:: INFORMATION GIVEN

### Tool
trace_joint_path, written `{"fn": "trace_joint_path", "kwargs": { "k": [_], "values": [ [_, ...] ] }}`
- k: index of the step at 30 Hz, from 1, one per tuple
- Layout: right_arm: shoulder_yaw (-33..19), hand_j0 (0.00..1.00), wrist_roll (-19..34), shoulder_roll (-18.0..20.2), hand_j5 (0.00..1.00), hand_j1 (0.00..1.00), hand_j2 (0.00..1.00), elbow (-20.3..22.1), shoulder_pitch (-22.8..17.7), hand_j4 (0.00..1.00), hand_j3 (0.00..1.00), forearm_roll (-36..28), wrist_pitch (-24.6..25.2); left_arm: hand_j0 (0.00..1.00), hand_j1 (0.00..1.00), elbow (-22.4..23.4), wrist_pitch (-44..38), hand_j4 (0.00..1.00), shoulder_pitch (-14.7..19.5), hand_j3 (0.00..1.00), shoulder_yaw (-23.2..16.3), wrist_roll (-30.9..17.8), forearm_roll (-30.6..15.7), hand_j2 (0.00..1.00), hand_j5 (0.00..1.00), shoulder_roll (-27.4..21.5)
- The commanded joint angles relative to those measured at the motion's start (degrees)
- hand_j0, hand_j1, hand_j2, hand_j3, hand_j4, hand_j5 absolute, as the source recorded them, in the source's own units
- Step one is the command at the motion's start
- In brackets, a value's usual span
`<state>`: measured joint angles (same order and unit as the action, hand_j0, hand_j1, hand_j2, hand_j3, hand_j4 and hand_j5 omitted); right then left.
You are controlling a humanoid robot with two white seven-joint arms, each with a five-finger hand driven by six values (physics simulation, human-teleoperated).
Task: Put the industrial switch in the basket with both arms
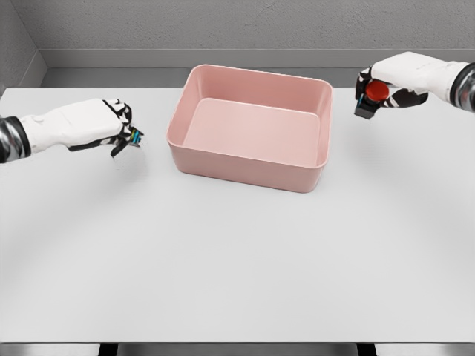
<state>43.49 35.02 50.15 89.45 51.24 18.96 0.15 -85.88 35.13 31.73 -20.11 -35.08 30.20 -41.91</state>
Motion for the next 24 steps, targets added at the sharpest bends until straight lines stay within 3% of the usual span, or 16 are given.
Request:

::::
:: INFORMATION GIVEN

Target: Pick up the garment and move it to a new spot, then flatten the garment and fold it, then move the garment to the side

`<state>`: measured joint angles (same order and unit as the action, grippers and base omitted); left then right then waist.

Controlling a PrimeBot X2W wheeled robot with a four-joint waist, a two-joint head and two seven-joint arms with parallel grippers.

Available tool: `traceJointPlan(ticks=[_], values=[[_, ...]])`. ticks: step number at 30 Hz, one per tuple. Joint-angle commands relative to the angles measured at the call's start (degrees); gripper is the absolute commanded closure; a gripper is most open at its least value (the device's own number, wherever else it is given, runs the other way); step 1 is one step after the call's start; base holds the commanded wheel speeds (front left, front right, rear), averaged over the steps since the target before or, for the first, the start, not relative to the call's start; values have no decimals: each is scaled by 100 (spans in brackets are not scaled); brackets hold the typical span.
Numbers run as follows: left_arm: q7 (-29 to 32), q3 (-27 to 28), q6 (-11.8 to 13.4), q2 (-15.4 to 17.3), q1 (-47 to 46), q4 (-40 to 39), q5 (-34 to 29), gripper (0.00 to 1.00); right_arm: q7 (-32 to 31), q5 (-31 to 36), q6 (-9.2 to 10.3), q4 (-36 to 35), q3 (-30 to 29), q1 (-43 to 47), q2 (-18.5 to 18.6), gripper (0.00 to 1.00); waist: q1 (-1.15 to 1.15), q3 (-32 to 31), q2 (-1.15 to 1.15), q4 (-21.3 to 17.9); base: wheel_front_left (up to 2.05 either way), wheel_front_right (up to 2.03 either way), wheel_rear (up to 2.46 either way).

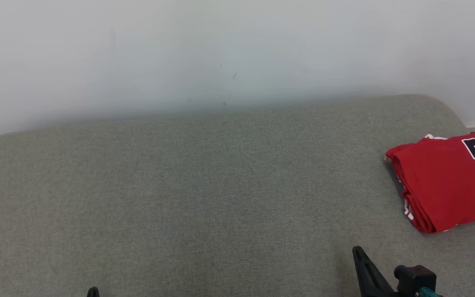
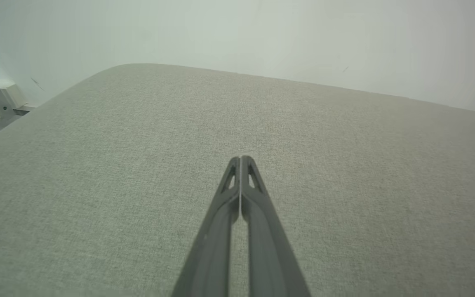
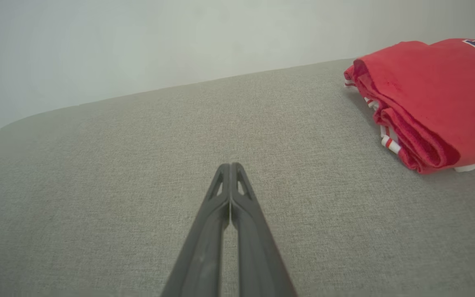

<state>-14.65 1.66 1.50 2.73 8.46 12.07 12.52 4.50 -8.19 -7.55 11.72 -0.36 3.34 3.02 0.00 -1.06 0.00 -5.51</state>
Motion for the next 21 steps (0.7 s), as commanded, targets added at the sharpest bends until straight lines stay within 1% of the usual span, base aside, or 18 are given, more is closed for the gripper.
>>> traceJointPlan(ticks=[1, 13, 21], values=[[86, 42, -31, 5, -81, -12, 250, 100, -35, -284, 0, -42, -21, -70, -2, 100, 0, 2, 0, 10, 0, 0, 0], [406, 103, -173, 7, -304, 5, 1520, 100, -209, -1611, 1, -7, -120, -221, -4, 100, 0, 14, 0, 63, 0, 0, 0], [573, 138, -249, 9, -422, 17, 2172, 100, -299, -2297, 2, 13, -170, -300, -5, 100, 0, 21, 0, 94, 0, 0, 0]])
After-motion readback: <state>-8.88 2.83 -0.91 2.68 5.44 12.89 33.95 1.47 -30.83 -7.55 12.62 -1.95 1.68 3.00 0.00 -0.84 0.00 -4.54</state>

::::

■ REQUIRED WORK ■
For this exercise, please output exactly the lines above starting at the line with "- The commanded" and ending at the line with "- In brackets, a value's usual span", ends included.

■ RESULT OF THIS TASK ■
- The commanded joint angles relative to those measured at the motion's start (degrees)
- hand_j0, hand_j1, hand_j2, hand_j3, hand_j4, hand_j5 absolute, as the source recorded them, in the source's own units
- Step one is the command at the motion's start
- In brackets, a value's usual span

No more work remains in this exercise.